February 19, 2003 | By: Laura Skillman

Crop insurance can be a tool for farmers to add to their arsenal as they look to manage risk in a business often fraught with risk.

Crop insurance can come in a number of forms. Some are yield related while others protect revenue, said Jerry Skees, a University of Kentucky College of Agriculture risk management and policy researcher.

“There’s all kinds of choices,” he told farmers attending the recent Ag Expo in Owensboro. “And there’s a lot of action in new product development.”

Skees is a member of a task force that is reviewing some of the new products for the Federal Crop Insurance Corporation. 

He encourages farmers to think about what some of the important considerations are in developing a plan for using crop and revenue insurance in their operations as part of their risk management strategy.

Other risk management tools can include product diversification, irrigation and pricing strategies using futures and other marketing opportunities.

Yield products can be based on farm level down to unit level (sub parcels) yields as well as a county base or group risk program, he said. Revenue insurance plans incorporate both yields and prices and can be figured at whole farm or sub parcels. Within these two general categories are several types of insurance programs, including special revenue products that facilitate pricing products before harvest.
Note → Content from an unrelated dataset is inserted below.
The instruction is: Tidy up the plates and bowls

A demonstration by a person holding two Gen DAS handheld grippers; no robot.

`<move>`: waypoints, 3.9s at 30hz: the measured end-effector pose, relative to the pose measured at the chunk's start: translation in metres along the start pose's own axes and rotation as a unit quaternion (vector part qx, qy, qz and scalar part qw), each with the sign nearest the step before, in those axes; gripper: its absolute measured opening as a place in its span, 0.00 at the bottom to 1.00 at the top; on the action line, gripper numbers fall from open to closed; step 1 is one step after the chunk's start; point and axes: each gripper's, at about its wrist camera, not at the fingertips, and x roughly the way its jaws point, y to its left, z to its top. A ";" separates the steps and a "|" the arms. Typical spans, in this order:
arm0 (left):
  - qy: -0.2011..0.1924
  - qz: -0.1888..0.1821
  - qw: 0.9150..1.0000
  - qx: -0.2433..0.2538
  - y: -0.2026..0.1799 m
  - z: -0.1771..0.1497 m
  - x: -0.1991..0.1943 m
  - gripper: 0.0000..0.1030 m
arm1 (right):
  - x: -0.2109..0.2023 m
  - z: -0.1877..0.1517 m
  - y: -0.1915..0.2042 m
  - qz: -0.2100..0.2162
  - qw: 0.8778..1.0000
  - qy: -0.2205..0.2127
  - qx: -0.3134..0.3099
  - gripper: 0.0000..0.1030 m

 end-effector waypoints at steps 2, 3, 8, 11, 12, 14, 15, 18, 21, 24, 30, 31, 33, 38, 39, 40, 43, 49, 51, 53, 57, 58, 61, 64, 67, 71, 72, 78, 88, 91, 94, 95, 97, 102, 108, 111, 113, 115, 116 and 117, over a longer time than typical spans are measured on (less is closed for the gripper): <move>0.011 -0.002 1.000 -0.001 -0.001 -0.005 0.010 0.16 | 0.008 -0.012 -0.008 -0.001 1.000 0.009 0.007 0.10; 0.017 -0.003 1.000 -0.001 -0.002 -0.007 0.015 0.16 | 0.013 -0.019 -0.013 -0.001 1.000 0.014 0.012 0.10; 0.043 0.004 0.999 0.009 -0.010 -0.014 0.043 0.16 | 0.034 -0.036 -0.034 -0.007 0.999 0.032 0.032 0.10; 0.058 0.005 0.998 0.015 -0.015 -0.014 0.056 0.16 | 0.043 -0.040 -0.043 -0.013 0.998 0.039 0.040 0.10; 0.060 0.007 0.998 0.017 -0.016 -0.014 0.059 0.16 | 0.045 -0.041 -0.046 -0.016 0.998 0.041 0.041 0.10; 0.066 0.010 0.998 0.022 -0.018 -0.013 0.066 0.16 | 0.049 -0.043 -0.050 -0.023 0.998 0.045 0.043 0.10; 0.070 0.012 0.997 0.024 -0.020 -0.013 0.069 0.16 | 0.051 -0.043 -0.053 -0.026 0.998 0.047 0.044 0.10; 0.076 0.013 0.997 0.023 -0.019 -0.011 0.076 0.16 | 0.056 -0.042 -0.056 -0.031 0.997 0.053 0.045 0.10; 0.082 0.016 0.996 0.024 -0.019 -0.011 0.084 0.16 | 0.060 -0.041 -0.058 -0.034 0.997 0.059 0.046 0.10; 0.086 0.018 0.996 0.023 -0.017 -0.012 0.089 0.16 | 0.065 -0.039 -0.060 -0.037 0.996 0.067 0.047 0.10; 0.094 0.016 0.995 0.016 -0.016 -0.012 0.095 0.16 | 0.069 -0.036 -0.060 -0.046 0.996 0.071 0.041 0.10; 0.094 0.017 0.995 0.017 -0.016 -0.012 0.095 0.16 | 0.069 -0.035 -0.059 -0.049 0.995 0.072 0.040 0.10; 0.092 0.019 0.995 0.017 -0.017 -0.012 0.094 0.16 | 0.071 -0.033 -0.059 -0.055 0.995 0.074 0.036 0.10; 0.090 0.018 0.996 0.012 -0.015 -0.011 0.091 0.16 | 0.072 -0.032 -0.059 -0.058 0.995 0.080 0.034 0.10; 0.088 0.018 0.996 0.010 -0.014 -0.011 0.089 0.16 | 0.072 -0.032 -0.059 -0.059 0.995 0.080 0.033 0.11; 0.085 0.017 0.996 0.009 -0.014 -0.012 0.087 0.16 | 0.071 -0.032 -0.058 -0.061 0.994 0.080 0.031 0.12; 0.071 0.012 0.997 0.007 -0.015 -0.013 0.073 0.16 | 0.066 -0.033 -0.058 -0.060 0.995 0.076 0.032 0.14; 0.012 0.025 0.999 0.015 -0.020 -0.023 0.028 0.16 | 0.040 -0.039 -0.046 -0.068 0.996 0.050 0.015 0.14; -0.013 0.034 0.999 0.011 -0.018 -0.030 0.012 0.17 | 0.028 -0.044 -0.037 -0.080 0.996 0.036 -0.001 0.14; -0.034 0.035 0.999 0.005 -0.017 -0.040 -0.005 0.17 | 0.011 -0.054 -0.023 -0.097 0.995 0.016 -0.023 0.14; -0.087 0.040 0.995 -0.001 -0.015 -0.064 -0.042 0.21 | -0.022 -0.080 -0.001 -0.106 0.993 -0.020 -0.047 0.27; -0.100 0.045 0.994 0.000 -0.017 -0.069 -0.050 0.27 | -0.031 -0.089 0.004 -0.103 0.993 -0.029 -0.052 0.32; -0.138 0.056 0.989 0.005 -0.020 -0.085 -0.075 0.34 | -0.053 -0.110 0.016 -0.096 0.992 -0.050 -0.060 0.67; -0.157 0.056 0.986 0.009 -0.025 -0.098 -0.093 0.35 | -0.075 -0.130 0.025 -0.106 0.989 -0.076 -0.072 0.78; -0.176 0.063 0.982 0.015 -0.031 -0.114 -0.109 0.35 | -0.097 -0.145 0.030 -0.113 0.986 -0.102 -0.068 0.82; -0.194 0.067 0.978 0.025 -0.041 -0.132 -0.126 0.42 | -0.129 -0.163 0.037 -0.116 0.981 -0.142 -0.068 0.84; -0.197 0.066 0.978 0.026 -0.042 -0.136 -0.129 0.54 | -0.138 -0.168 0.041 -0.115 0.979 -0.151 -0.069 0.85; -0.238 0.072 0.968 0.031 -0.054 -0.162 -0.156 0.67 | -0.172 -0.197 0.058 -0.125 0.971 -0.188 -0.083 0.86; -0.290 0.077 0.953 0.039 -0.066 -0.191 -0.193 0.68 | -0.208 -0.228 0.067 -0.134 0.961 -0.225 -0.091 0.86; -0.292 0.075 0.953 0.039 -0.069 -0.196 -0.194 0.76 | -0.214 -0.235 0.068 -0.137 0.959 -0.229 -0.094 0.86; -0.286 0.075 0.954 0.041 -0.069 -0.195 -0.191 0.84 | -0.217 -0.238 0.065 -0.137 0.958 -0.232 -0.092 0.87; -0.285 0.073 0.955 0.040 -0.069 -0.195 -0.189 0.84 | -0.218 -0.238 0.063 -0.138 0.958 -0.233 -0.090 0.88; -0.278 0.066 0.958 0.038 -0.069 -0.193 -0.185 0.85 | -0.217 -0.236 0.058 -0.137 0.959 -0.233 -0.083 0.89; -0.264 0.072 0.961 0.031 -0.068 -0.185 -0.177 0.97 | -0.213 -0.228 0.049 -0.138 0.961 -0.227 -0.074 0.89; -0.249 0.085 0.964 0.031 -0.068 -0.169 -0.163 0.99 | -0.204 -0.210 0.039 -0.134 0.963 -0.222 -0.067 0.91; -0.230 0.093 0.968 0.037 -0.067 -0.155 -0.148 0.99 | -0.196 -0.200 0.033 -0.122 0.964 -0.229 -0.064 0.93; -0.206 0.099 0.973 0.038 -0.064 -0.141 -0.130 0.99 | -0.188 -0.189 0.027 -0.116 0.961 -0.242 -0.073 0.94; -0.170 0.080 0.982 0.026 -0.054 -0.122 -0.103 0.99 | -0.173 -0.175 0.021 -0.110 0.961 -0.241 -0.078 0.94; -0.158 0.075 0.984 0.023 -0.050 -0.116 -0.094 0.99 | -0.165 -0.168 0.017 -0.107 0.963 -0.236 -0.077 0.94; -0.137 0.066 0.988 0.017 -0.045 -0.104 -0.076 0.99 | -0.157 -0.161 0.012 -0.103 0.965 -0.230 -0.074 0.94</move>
Determining what type of insurance product a farmer needs must be based on an individual’s tolerance for risk, what kind of risk a person is willing to accept and their amount of diversification. Government subsidies are available on most of these insurance programs.

“I encourage farmers to talk to their insurance sales agents,” he said. “Sometimes they don’t have the whole portfolio in from of them. If there’s a product you want to know more about ask them.”